Critique express : High Life

 

Un film de Claire Denis. Avec Robert Pattinson, Juliette Binoche, André Benjamin. Sortie le 7 novembre 2018.
 
Robert Pattinson s’envoie en l’air dans un space opera aussi cryptique que fascinant.
 

Note : 3,5/5

 
Un vaisseau spatial dérive dans l’espace, à son bord : des condamnés à mort ayant accepté de servir de cobayes à une expérience de repeuplement de l’espèce humaine. Entre les mains de n’importe quel yes man, ce pitch aurait donné lieu à un space opera sévèrement burné avec supplément de muscles huilés et de regards langoureux entre deux cobayes. Sauf qu’ici nous sommes dans un film de Claire Denis et que le résultat s’avère forcément plus singulier… et donc d’autant plus fascinant. Chassant autant sur les terres de Silent Running que de Solaris, la cinéaste démystifie le genre pour mieux lui donner des contours à la fois métaphysiques mais également terriblement humains. Jonglant autant sur le mode de l’intime que du space opera métaphysique, High Life se révèle aussi ambitieux à l’écran que dépouillé à l’écrit et peut se regarder comme une sorte d’état des lieux de l’épure dans l’espace. En dépit de son sujet sulfureux, elle évite sciemment de tomber dans les pièges du romantisme exacerbé ou du racolage forcené pour mieux dérouler une sorte d’odyssée humaniste d’une profonde mélancolie. Si le traitement peut paraitre clinique, froid, il reste parfaitement raccord avec le rapport très personnel que Claire Denis entretient avec le cinéma de genre entre amour sincère et désir de le porter vers des sentiers plus rugueux, sensoriels.
 

Wild Bunch
 

En cela, on pourrait rapprocher High Life d’Under the skin notamment dans son utilisation des palettes chromatiques (bleue chez le premier, noir dans le second) qui par leur omniprésence menacent à tout moment d’engloutir les personnages et son rapport dépassionné au sexe. Loin de toute velléité provoc, elle désincarne cette notion même pour la ramener à sa fonction la plus basique, la moins glamour et arrive pourtant à y déceler une certaine beauté même dans ses moments les plus crus. En témoigne cette scène de masturbation, anti sensuel au possible mais qui par la grâce de Juliette Binoche et la caméra tout en sensualité de Claire Denis, devient un modèle d’incarnation charnel.
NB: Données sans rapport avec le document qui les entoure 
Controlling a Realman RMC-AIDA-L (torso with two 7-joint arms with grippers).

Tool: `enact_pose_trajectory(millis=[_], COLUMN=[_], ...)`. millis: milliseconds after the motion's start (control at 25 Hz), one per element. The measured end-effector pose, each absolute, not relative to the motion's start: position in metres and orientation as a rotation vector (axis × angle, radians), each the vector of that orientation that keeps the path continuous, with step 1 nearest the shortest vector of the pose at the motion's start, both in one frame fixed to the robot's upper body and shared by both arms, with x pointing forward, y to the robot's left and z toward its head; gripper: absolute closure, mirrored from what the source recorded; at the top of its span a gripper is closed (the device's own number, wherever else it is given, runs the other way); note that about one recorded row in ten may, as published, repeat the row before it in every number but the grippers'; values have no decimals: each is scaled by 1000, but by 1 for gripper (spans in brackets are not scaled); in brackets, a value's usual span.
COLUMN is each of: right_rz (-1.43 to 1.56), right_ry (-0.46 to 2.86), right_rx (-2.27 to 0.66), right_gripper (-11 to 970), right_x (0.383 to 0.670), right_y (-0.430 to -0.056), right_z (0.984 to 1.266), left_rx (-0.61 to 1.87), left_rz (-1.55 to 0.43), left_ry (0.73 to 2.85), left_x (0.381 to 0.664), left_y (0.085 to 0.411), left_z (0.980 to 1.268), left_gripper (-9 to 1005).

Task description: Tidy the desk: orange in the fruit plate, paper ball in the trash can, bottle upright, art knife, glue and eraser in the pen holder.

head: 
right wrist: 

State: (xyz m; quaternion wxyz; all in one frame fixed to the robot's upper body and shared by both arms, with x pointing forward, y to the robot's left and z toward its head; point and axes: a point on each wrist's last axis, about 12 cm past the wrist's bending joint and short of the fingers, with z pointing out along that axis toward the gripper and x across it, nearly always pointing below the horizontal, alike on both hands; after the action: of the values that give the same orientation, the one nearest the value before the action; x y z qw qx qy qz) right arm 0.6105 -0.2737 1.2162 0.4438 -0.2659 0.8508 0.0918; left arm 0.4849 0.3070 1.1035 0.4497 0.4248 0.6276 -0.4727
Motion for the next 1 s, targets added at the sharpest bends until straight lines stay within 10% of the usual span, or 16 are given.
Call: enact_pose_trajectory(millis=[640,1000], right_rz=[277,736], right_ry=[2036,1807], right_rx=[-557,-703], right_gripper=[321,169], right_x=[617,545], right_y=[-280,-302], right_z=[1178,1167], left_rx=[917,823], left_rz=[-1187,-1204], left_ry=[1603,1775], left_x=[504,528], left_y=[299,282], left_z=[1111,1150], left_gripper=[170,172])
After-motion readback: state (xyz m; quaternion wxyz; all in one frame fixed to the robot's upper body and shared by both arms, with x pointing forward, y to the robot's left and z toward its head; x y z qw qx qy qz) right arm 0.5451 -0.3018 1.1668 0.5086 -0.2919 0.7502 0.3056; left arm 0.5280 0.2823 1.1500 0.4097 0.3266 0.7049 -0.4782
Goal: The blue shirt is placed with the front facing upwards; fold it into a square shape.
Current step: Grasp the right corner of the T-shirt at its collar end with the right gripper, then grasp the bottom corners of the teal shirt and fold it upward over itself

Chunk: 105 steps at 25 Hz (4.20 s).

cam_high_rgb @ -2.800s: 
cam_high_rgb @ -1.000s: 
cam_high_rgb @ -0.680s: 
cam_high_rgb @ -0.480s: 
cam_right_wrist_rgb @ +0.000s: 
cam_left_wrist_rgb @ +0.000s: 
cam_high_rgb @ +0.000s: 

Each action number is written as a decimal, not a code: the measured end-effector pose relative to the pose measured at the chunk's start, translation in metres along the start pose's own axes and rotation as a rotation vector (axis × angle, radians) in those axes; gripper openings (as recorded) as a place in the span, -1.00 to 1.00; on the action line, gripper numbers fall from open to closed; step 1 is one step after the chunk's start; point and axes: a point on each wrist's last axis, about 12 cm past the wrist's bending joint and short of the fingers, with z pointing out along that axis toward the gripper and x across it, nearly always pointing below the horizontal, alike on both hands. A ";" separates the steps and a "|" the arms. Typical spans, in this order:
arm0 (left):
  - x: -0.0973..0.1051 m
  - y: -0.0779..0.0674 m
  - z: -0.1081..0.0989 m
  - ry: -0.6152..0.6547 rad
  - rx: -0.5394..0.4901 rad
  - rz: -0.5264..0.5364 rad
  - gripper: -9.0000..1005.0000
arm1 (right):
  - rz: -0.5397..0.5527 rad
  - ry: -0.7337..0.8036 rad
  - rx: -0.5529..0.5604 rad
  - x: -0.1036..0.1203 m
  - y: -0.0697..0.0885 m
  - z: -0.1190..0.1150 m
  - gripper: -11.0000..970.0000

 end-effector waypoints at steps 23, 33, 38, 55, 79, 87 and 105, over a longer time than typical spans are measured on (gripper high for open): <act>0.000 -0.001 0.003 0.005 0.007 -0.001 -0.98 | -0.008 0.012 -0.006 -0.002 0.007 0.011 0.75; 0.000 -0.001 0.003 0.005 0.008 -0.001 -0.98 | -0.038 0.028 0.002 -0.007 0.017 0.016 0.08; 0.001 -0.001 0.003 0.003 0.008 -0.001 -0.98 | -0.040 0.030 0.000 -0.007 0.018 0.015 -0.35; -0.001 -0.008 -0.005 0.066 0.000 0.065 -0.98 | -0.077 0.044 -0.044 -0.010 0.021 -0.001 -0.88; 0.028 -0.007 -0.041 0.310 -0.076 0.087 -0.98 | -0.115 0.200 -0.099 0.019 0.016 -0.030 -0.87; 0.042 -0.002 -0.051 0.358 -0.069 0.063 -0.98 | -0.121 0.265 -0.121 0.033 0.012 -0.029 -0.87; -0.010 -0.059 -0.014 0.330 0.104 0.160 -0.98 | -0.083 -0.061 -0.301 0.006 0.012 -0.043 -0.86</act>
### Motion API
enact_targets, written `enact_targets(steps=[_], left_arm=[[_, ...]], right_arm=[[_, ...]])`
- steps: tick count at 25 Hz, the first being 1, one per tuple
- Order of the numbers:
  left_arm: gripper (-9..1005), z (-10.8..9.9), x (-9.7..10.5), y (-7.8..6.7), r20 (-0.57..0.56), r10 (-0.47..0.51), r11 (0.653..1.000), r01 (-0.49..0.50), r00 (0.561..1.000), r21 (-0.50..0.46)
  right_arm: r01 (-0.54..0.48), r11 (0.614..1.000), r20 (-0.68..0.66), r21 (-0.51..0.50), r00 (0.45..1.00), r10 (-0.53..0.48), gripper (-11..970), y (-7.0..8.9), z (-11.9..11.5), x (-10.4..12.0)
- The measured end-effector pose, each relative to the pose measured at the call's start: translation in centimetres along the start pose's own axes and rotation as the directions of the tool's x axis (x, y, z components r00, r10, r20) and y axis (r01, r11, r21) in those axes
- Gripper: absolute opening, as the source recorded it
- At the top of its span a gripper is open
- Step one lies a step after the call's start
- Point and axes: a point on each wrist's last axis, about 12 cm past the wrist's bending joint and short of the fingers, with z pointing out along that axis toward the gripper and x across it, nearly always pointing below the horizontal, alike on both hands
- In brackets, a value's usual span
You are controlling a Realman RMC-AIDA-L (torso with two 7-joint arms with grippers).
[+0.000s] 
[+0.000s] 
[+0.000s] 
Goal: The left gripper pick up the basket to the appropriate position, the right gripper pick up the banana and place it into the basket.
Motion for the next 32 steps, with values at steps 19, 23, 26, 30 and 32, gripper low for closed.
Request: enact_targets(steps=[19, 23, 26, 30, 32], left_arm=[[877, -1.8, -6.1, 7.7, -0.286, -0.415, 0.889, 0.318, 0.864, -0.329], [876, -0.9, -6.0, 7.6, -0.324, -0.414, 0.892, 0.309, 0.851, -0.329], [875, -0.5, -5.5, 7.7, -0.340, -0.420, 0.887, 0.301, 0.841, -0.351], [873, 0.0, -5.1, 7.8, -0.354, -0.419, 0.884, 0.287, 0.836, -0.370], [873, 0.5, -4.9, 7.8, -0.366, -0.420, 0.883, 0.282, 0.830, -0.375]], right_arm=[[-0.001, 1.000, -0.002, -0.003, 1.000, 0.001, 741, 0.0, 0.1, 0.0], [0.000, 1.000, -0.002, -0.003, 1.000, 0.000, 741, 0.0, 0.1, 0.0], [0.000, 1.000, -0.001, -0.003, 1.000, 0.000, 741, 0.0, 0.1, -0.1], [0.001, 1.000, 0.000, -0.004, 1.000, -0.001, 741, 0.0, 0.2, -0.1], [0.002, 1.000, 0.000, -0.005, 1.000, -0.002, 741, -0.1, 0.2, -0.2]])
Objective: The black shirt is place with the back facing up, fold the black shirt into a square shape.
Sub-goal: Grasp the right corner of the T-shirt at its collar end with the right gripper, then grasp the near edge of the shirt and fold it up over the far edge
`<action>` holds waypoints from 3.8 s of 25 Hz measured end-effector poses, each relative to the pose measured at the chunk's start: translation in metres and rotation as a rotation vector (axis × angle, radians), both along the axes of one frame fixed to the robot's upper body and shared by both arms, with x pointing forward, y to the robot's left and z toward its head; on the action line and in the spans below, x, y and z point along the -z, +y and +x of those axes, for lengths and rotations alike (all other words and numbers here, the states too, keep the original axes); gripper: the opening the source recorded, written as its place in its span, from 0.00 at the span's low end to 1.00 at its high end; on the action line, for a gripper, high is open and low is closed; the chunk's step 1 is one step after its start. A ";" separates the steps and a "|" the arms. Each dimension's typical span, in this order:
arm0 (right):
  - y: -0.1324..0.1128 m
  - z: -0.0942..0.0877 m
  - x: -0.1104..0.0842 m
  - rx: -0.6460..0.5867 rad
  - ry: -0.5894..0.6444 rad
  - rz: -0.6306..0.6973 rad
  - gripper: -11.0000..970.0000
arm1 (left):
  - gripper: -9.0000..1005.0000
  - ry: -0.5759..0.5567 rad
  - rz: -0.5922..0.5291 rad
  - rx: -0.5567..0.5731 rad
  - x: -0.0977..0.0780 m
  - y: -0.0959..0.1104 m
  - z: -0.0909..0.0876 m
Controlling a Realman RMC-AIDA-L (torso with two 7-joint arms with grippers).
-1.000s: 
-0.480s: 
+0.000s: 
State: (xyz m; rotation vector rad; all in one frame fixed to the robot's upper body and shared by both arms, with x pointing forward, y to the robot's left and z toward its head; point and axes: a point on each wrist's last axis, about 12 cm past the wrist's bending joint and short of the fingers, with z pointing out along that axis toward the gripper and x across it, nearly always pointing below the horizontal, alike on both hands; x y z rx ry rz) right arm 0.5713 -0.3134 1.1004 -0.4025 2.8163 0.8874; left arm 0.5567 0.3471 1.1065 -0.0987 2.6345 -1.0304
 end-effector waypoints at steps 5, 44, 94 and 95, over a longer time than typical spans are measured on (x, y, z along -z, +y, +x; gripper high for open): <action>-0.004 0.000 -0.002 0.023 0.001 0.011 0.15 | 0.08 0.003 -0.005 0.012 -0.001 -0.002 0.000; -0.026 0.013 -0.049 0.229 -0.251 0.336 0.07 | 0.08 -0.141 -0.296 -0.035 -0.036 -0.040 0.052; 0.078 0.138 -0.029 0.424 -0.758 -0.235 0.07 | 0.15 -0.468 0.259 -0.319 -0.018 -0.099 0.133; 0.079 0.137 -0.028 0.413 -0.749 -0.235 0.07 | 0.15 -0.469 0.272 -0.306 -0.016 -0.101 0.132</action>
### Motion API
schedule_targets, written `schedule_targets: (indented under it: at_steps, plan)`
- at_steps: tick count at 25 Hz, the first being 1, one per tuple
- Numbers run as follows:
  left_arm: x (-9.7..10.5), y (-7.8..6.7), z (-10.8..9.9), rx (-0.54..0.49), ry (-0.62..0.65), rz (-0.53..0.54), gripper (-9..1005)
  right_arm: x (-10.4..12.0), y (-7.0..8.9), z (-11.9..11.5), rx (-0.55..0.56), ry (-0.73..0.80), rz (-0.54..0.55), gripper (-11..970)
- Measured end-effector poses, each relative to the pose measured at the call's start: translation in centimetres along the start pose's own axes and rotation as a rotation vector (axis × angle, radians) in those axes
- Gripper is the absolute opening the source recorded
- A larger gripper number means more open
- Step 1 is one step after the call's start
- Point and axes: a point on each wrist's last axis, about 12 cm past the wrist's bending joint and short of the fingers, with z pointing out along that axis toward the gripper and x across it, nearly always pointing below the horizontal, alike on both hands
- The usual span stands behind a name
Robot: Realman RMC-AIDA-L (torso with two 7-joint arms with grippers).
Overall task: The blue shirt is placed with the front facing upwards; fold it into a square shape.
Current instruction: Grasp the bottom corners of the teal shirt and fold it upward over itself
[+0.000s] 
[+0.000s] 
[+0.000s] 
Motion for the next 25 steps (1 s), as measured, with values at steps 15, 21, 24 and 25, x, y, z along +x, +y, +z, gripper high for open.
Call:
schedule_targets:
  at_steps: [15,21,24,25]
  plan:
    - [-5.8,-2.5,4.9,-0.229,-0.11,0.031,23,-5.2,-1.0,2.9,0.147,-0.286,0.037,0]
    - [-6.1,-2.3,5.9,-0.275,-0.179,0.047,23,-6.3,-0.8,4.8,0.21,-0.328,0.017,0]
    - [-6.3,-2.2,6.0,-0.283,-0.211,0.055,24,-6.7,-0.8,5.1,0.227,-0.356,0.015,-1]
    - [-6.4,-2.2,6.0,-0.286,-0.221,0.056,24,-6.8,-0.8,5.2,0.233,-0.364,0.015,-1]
Se laisser happer par High Life nécessite d’être réceptif au cinéma de Claire Denis, d’être projeté hors de sa zone de confort pour mieux se laisser bercer (dans tous les sens du terme) par un voyage fait de silences, peinture d’un quotidien aliénant où la survie à la fois biologique et mental de l’homme est en jeu. Parfait dans la peau d’un homme en quête de sens, Robert Pattinson illumine cette odyssée intérieure belle mais parfois trop prisonnier de ses références.
 
 

Faux space opera mais véritable odyssée intime, High Life devrait ravir les amateurs du cinéma de Claire Denis et déconcerter le reste du public.